I have more to say on the matter that is related to my extreme skepticism over Sim-Immersionism's ability to either (1) generate a gameable decision-scape or (2) consistently center PCs as protagonists. My skepticism around these (2) is because GM-based setting extrapolations inexorably put extreme pressure upon play to be "real/legitimate" based upon the GM's, imo extremely fallible, causality-based extrapolations + sense of continuity and that formulation has a tendency to "backseat PC protagonism" as Sim-Immersionism is foregrounded. Further, because "table-facing play/machinery" is historically anathema to Sim-Immersionists, the GM's ability to articulate/render all of these offscreen matters (which are just GM internalizations) upon play in a way that players can readily recognize and index as they orient to situations and engage in their attendant decision-scape is paramount.

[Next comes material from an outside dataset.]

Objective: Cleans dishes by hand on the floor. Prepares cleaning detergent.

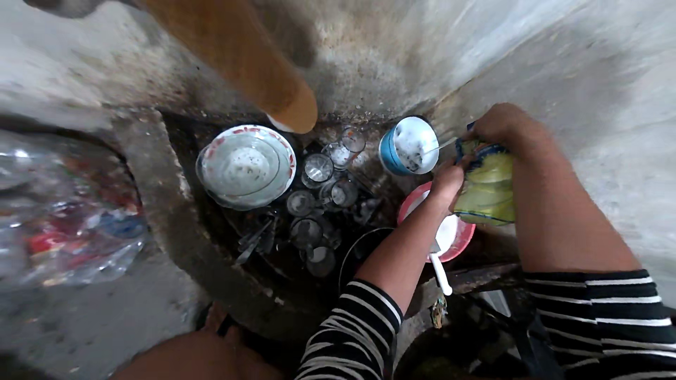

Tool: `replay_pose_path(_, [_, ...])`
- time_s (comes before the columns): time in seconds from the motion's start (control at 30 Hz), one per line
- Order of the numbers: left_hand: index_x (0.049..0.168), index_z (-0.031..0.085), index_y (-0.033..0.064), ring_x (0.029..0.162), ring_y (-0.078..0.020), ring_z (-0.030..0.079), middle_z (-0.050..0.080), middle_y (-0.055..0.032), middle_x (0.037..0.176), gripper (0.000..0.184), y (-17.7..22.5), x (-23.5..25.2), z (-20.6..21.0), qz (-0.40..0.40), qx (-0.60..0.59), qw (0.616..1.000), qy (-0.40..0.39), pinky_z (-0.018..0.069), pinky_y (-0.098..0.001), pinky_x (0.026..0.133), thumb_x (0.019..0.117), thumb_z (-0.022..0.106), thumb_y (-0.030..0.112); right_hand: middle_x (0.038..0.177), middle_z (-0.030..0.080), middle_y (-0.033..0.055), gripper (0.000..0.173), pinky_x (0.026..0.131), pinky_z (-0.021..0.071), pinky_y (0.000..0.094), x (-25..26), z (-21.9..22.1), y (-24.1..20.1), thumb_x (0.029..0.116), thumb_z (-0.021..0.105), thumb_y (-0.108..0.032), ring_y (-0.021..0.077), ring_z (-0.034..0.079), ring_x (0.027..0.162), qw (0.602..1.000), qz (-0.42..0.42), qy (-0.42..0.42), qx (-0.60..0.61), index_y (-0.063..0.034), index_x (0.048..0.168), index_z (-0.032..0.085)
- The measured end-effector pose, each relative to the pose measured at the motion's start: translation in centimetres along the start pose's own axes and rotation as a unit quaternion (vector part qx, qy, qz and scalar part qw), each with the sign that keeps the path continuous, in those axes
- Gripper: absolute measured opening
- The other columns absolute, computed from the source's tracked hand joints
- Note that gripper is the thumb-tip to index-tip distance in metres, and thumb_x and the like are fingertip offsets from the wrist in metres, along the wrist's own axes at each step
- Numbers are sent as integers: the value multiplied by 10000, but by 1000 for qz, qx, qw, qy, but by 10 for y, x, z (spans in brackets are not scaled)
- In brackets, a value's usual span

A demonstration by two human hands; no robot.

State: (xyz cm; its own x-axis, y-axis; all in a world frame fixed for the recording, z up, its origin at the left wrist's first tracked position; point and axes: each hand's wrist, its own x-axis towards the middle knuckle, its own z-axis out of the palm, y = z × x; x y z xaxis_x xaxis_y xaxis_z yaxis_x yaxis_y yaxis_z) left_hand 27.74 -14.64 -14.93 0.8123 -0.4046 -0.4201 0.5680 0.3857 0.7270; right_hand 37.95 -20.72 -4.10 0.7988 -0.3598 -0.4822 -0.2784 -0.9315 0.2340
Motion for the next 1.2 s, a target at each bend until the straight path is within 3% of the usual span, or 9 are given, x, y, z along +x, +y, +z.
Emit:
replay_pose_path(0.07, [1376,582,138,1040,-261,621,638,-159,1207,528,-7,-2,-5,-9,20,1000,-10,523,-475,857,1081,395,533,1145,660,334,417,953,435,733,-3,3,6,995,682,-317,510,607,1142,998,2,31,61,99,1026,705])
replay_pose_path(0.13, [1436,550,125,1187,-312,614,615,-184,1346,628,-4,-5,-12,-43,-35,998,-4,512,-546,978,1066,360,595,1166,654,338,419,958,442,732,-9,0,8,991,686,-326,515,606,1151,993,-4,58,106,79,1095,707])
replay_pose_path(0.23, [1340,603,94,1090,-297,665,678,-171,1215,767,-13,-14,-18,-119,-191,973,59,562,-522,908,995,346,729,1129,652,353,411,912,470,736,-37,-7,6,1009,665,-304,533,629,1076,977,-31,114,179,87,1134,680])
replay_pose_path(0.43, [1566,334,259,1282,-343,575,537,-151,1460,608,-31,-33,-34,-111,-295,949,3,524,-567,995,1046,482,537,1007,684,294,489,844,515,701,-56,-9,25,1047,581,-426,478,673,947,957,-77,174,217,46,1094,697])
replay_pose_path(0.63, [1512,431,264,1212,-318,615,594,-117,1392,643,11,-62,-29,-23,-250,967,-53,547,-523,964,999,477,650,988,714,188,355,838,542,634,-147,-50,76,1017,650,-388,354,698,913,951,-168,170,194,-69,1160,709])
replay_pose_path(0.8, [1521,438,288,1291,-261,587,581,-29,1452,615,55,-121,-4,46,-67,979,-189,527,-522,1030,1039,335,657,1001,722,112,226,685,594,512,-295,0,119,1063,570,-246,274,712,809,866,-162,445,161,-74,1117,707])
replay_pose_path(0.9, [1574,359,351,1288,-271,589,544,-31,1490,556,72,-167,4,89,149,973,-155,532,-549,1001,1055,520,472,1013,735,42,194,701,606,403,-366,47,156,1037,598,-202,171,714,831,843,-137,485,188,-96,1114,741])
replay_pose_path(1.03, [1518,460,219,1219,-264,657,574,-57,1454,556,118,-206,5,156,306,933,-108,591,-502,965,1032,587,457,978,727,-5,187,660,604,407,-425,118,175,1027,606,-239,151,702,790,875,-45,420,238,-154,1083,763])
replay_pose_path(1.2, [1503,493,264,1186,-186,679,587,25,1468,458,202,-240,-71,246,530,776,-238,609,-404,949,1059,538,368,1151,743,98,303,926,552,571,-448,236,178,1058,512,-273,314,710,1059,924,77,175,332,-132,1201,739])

The frequency with which I've seen this (live or on various fora) fail is extreme. This is because it embeds so many damn failure-points (from the mental modeling complexities to the generation of a functional and coherent User Interface for players to effectively engage with) onto the play paradigm.
So, imo, while the Sim-Immersionist approach can absolutely generate a preferred dynamic for certain folks who are predisposed to needing this paradigm to be immersed (and who place their particular brand of Immersionism as the paramount priority of play), I see it failing to reliably generate a gameable decision-scape for challenge-based play (for Gamists) and I see its particular formulation around "legitimacy" puts extreme pressure on PC protagonism (Narrativism where the premise of PC dramatic needs and relationships are centered).